As you may or may not know, I am not celebrity obsessed. I don't read gossip magazines and there have been many times in my years in New York when I know I am looking at someone famous but I haven't a clue who that famous person could be.
But that is not what happened this morning. This morning I knew exactly what star I encountered, even if I was a bit reluctant to call it until someone else confirmed the sighting. But I find this is often how it is in New York - you see famous people in the most unexpected places looking altogether normal and you think "wait, that can't really be [fill in the blank with famous person]."
For example, a number of years ago my sister, her now husband and I were walking through Central Park on a bitterly cold January day. I was walking a bit ahead of the pair of them and mostly stared past the two men walking toward us until they had almost passed us. Just as the shorter man's identity registered with me, I turned around to look at my sister who quietly mouthed "Was that Sting?!?!?!?!" Yes, Erin, that was Sting. Jaymon saw the same thing we did but was not convinced - why would Sting be walking through the park with that normal looking guy? was his defense. Because stars are just like us is the answer one of those gossip magazines would have us believe.
I'm not convinced.
Although this morning's experience leads me to believe that at least one star is just like me in terms of the Duane Reade she uses to get her prescriptions filled. You know those days you roll out of bed and have to get a number of errands run and you take a chance and go out without showering or putting on makeup? You know, the days when you just pray you don't run into anyone you know because you look like you just rolled out of bed? Or maybe you are actually sick and you just need to run to the pharmacy to pick a few things up so you don't even care how you look because surviving your ailment is your only real concern. I'm kind of guessing that is how Goldie Hawn may have felt this morning.

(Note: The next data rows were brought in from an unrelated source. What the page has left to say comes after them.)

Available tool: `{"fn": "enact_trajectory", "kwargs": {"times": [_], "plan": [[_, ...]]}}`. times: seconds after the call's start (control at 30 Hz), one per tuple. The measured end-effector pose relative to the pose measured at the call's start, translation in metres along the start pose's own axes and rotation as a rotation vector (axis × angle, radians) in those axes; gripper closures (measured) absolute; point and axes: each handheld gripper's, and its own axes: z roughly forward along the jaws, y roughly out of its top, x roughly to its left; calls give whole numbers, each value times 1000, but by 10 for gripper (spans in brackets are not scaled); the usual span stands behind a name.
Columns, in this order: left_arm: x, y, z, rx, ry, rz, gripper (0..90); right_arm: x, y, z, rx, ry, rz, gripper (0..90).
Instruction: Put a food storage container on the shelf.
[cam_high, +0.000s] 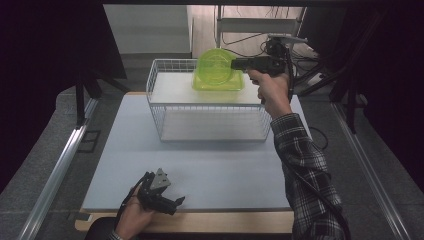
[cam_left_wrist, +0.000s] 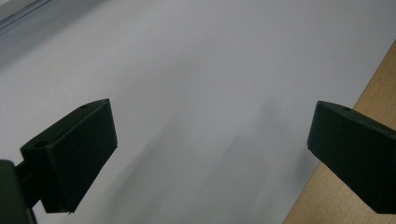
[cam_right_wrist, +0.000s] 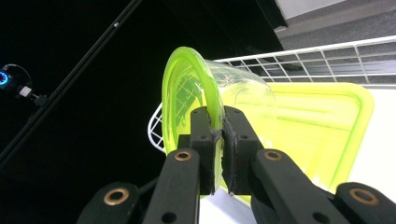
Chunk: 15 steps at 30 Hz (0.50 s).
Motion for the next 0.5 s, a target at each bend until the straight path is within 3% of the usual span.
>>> {"fn": "enact_trajectory", "kwargs": {"times": [0.27, 0.3, 0.5], "plan": [[0, 0, 1, 5, 2, 6, 13, 2, 8, 8, -25, -106, -16, 781], [0, 0, 0, 6, 2, 7, 13, 1, 10, 10, -25, -141, -20, 762], [0, -1, 1, 10, 1, 9, 12, -1, 13, 14, -25, -197, -28, 738]]}}
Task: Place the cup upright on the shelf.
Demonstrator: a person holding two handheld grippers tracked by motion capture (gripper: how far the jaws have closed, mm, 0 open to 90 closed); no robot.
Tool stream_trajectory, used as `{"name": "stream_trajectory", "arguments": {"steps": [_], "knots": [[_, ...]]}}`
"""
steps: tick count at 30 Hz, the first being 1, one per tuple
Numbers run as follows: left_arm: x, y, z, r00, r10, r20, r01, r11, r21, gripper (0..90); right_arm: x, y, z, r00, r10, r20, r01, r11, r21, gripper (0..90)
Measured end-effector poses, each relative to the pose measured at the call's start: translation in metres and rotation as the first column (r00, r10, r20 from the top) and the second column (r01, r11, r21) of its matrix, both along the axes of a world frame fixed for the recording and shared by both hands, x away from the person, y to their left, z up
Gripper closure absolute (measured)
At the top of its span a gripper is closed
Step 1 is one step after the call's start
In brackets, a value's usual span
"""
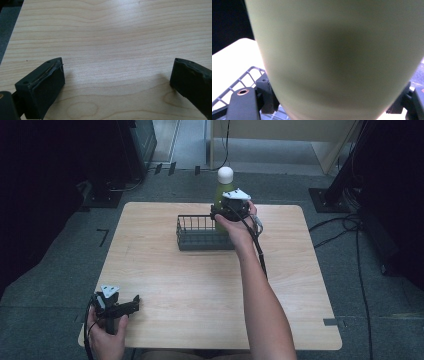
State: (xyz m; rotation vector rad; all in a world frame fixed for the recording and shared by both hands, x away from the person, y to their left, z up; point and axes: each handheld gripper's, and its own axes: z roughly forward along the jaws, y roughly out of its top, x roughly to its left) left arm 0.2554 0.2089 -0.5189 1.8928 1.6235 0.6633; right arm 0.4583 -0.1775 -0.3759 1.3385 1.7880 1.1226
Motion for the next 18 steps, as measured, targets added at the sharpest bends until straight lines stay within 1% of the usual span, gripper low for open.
{"name": "stream_trajectory", "arguments": {"steps": [5,9,10,18], "knots": [[0.000,0.000,0.000,1.0000,0.000,0.000,0.000,1.0000,0.000,0.0,0.002,-0.004,-0.014,0.9995,-0.017,-0.025,0.018,1.000,0.012,20.2],[0.000,0.000,0.000,1.0000,0.000,0.000,0.000,1.0000,0.000,0.0,0.003,-0.007,-0.021,0.9990,-0.024,-0.039,0.024,1.000,0.010,20.2],[0.000,0.000,0.000,1.0000,0.000,0.000,0.000,1.0000,0.000,0.0,0.003,-0.007,-0.021,0.9993,-0.024,-0.030,0.025,1.000,0.019,20.1],[0.000,0.000,0.000,1.0000,0.000,0.000,0.000,1.0000,0.000,0.0,0.005,-0.010,-0.025,0.9995,-0.025,-0.021,0.026,0.998,0.049,19.1]]}}
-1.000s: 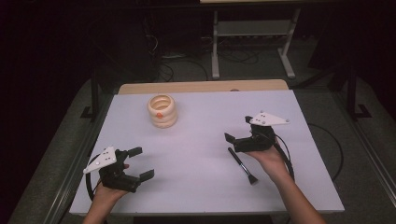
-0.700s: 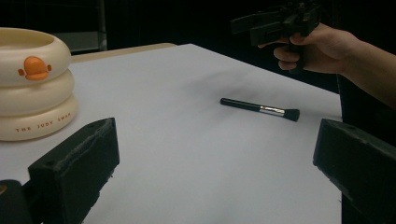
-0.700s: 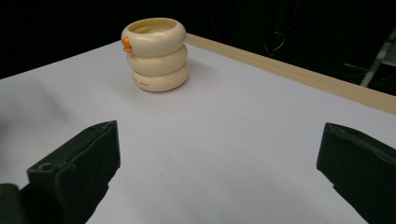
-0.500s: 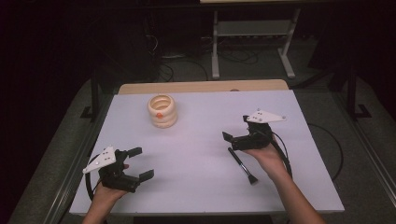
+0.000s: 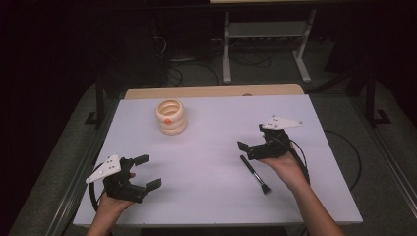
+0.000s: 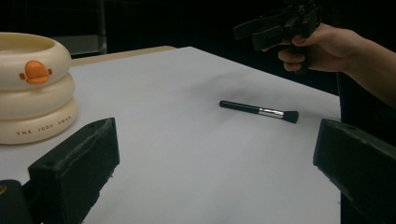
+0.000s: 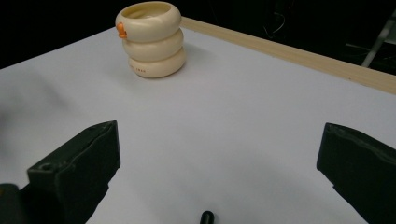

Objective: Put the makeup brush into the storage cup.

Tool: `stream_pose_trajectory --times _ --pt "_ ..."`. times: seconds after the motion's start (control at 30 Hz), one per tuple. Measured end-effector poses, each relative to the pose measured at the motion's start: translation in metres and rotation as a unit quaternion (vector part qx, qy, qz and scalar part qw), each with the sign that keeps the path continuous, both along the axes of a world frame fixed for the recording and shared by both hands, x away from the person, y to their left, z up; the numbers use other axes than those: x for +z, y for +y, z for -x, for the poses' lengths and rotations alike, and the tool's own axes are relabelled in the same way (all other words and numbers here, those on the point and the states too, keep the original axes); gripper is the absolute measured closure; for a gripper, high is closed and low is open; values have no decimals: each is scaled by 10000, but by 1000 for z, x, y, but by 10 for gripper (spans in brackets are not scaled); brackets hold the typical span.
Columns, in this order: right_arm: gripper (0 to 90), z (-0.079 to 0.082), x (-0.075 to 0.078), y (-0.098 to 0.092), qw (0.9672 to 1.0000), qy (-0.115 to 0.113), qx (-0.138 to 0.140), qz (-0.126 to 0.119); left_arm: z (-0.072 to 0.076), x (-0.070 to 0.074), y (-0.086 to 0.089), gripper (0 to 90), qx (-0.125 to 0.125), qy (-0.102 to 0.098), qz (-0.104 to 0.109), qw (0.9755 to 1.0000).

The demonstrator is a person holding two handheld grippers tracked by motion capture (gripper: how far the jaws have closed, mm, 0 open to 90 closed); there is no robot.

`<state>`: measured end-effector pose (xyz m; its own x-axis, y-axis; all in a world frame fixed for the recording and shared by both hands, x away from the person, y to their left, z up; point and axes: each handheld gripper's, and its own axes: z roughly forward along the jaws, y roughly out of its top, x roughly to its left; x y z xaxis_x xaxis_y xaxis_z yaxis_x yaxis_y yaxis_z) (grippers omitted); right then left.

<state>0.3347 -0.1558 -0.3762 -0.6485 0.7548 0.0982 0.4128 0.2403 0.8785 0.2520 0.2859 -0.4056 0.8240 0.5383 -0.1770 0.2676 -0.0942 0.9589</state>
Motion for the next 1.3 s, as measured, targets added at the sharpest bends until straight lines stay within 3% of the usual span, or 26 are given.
stream_pose_trajectory --times 0.43,0.63,0.7,0.97,1.0,1.23,1.3 --pt "0 -2 -3 0 9987 420 56 274 0 0 -1 0 -24 23 -18 10000" --pt "0 -2 -4 0 9975 485 82 503 0 0 0 0 -36 18 -16 10000" --pt "0 -1 -4 1 9963 648 21 569 0 0 -1 0 -45 26 1 10000" --pt "0 -1 -6 1 9942 764 73 759 0 0 -1 0 -74 20 6 10000" --pt "43 0 -6 2 9932 854 62 786 0 0 -1 0 -73 27 9 10000" --pt "67 0 -8 1 9910 937 109 954 0 0 0 0 -52 31 5 10000" --pt "77 0 -9 1 9885 1076 111 1059 0 0 0 0 -50 24 11 10000"
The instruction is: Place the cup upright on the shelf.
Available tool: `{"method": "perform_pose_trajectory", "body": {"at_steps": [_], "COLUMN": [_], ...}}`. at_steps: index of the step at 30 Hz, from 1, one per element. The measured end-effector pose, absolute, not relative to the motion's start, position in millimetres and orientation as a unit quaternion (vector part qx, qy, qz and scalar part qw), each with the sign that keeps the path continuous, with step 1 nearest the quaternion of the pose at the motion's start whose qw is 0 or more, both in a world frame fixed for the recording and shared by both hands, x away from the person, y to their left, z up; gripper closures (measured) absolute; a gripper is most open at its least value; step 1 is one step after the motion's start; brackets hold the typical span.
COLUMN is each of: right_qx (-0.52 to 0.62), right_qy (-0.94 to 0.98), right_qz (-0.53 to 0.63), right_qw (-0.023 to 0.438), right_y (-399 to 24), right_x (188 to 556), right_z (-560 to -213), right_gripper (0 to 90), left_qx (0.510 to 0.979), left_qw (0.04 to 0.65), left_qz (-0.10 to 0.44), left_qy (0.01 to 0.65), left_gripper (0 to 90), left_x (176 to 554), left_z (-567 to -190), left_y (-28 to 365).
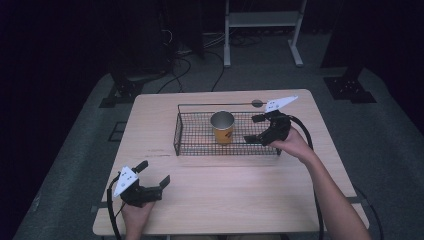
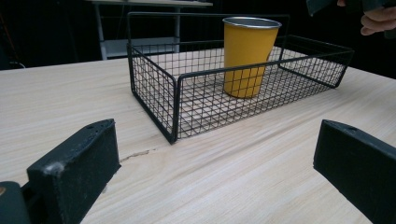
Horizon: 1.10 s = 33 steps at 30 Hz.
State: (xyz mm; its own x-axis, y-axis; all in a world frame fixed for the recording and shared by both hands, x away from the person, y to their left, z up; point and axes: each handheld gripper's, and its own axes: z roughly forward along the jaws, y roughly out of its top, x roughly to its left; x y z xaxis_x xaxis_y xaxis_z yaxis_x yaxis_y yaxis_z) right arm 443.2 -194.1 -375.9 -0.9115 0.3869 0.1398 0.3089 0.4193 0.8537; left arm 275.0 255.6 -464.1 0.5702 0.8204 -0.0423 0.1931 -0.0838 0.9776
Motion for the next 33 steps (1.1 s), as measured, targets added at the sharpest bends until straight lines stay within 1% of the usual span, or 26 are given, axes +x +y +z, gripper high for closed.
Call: {"method": "perform_pose_trajectory", "body": {"at_steps": [2, 33], "right_qx": [0.209, 0.212], "right_qy": [0.844, 0.837], "right_qz": [0.493, 0.504], "right_qw": [0.034, 0.028], "right_y": [-195, -218], "right_x": [443, 420], "right_z": [-377, -387], "right_gripper": [0.0, 0.0], "left_qx": [0.682, 0.683], "left_qw": [0.565, 0.564], "left_qz": [0.277, 0.278], "left_qy": [0.372, 0.371], "left_gripper": [0.0, 0.0], "left_x": [275, 275], "left_z": [-464, -464], "left_y": [256, 256]}}
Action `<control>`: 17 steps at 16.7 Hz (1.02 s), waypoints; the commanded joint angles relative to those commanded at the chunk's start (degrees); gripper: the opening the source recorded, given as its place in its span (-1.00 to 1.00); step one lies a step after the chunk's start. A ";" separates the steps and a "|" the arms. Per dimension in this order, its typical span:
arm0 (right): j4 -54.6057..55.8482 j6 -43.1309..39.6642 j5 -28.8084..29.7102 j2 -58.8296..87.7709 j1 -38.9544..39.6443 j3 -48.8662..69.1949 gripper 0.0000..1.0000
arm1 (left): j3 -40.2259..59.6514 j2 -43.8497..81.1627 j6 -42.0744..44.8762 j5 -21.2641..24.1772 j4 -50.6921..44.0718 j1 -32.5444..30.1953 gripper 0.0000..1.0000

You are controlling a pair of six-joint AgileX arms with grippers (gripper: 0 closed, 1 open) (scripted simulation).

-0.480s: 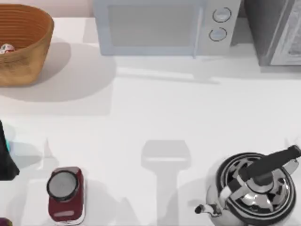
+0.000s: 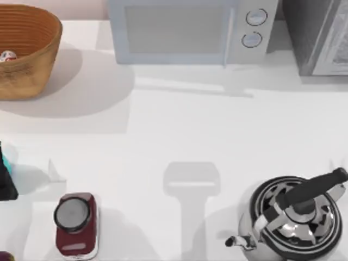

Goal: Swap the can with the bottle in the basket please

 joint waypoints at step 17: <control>0.00 0.00 0.00 0.00 0.00 0.00 1.00 | 81.87 81.92 5.04 3.71 -41.90 4.81 1.00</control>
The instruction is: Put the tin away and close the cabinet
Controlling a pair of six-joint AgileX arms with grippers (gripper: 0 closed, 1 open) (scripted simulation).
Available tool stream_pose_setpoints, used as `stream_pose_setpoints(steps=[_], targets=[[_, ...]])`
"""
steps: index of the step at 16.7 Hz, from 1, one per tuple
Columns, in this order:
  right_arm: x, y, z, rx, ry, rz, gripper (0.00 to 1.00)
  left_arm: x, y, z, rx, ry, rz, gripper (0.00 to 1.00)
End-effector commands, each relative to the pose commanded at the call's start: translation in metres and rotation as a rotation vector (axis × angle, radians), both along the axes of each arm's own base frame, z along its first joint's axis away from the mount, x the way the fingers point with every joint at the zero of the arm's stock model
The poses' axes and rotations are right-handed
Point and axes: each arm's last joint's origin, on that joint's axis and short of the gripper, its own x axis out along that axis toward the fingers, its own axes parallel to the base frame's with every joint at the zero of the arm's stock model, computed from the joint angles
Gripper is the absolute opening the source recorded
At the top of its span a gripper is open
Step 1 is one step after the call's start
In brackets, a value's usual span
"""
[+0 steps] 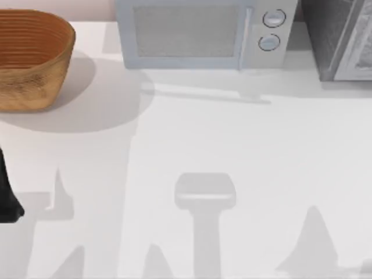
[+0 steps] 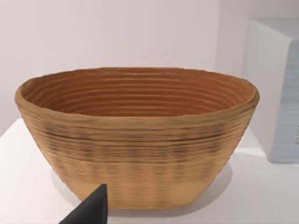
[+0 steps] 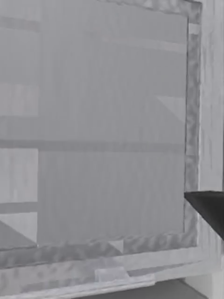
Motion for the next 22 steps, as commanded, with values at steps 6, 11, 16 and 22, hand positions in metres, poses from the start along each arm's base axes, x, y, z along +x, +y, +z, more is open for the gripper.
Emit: stream_pose_setpoints(steps=[6, 11, 16, 22], targets=[[-0.003, -0.075, -0.029, 0.018, 0.022, -0.002, 1.00, 0.000, 0.000, 0.000, 0.000, 0.000, 0.000, 1.00], [-0.009, -0.096, -0.039, 0.014, 0.020, 0.000, 1.00, 0.000, 0.000, 0.000, 0.000, 0.000, 0.000, 1.00], [-0.009, -0.094, -0.040, 0.018, 0.023, 0.002, 1.00, 0.000, 0.000, 0.000, 0.000, 0.000, 0.000, 1.00], [0.009, -0.128, 0.000, 0.010, 0.019, 0.007, 1.00, 0.000, 0.000, 0.000, 0.000, 0.000, 0.000, 1.00]])
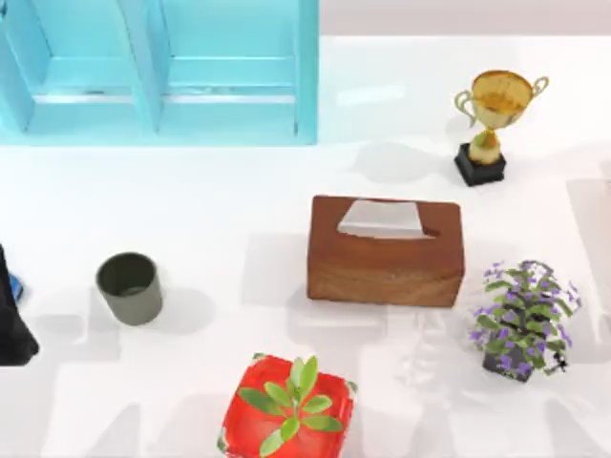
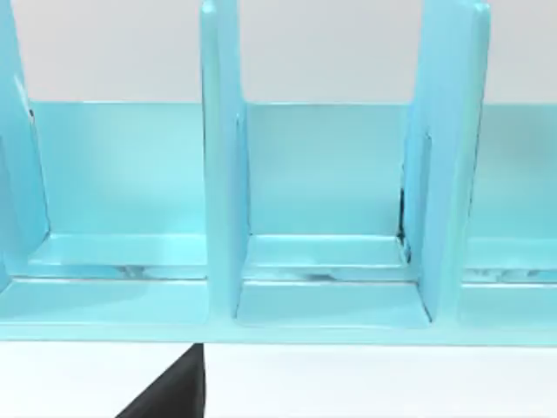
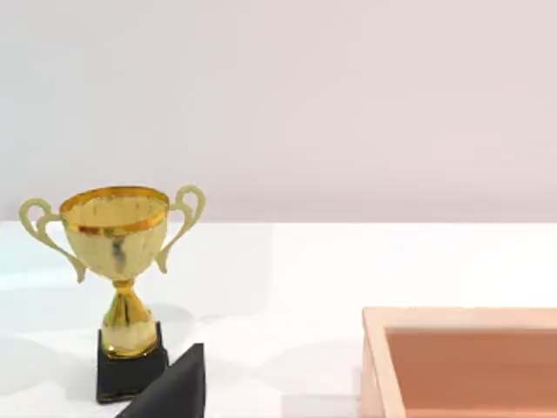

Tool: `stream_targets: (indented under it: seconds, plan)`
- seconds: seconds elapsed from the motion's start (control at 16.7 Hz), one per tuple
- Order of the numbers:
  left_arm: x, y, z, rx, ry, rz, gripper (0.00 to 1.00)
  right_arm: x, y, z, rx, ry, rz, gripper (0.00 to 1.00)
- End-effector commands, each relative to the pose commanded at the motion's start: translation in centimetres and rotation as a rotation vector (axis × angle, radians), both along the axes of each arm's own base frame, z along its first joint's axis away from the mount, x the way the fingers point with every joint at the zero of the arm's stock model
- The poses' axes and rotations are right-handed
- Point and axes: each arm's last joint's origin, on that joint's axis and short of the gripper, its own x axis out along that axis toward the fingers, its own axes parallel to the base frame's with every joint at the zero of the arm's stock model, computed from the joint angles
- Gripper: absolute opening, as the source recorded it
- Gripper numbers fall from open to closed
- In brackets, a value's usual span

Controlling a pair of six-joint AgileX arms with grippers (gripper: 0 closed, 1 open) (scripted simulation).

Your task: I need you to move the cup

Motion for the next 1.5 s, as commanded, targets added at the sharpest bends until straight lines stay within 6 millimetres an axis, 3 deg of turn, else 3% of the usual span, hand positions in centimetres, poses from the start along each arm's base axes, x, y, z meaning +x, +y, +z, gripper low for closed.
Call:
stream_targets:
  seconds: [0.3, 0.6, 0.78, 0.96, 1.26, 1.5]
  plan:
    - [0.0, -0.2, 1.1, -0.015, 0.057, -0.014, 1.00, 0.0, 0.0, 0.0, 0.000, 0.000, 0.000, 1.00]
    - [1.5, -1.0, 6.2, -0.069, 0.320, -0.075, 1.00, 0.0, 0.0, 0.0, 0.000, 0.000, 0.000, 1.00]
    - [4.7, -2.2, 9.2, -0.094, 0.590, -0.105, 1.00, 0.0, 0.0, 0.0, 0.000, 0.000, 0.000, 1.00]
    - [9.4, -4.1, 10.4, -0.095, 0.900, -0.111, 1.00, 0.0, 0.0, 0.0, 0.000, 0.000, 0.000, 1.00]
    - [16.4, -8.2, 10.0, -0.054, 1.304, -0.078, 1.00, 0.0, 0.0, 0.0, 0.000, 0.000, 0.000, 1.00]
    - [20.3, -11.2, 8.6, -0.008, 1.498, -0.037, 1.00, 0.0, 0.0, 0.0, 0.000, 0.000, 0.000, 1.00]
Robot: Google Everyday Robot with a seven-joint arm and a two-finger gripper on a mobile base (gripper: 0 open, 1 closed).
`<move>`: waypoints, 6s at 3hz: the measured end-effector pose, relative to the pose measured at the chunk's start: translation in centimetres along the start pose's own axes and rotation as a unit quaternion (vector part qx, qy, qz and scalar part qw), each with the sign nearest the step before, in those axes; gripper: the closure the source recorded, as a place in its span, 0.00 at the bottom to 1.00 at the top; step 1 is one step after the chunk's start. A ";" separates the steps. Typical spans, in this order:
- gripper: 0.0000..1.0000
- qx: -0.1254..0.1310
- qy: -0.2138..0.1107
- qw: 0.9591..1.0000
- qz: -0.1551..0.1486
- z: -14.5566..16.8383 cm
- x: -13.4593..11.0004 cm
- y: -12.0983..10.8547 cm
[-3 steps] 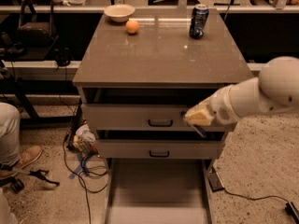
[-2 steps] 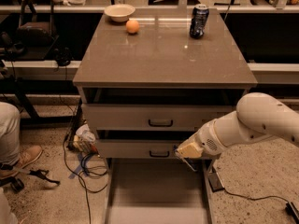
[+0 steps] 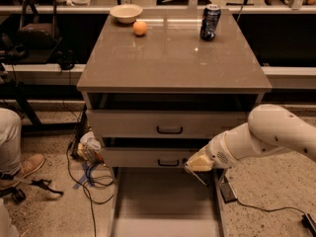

I walked up to my pharmacy counter to pick up a couple of prescriptions and the woman behind the counter mumbled something I didn't understand as she put a number of items from the counter into a bag. There was a small red purse, a blackberry, a notebook with a scribbled list and a few other things strewn across the counter and for a minute I thought maybe someone had some sort of medical attack and had been carted off - why else would you leave all your valuables at the pharmacy counter? Then the pharmacy woman repeated that someone else is paying so I backed off to the side and waited - slightly annoyed.
A woman came back to the counter and started gathering her things. She told the girl at the register to bag the smelly things separately referring I assume to whatever mentholatum product I could smell so strongly. In retrospect, I think I recognized her voice first but it didn't really click. I was looking at her hair trying to decide if this was day two after she slept on it or if the woman had done that to her hair on purpose. It was blonde and loose but messy in a sort of fixed way. Her errand list was on really nice stationary cardstock - possibly from a fancy hotel.
When she turned to leave she was standing a foot in front of me and I thought "is that Goldie Hawn?" She looked older than I would have expected but then, I think Goldie is permanently stuck in her Overboard role for me and that movie was filmed at least a couple of decades ago so of course she would look older. As the pharmacy girl wandered off to find my prescriptions I debated in my head whether it was really her - the lips seemed too small. Hasn't she done a lot of work to her lips to make them all puffy, I thought.
As I was caught up in the "was that or wasn't that" debate in my head, a woman approached the pharmacy line and asked the two of us who were standing there "was Goldie Hawn just here?" And I said "Yes! I thought that was her!" This newcomer said she practically ran into her as she made her way down the broken escalator and around the candy aisle to the pharmacy. The third woman in line blamed her blackberry for missing the whole scene and asked how she looked. I blurted out "old" just as the other girl said "she looked great!" Am I a jerk? I then explained I just didn't expect to see her without makeup and without the big lips.
The pharmacy girl took a long time coming back with my prescriptions and my guess is she was having a similar conversation with her co-workers in the back, gossiping about how Goldie Hawn looked in real life.
I think she may have been sick. At the very least, she defintely ran out without a shower or fresh makeup. And with that in mind, I will amend my response to say, she looked good. And bravo to her for running her own errands like a normal person in her sweats. Her possibly extremely expensive designer sweats, but still.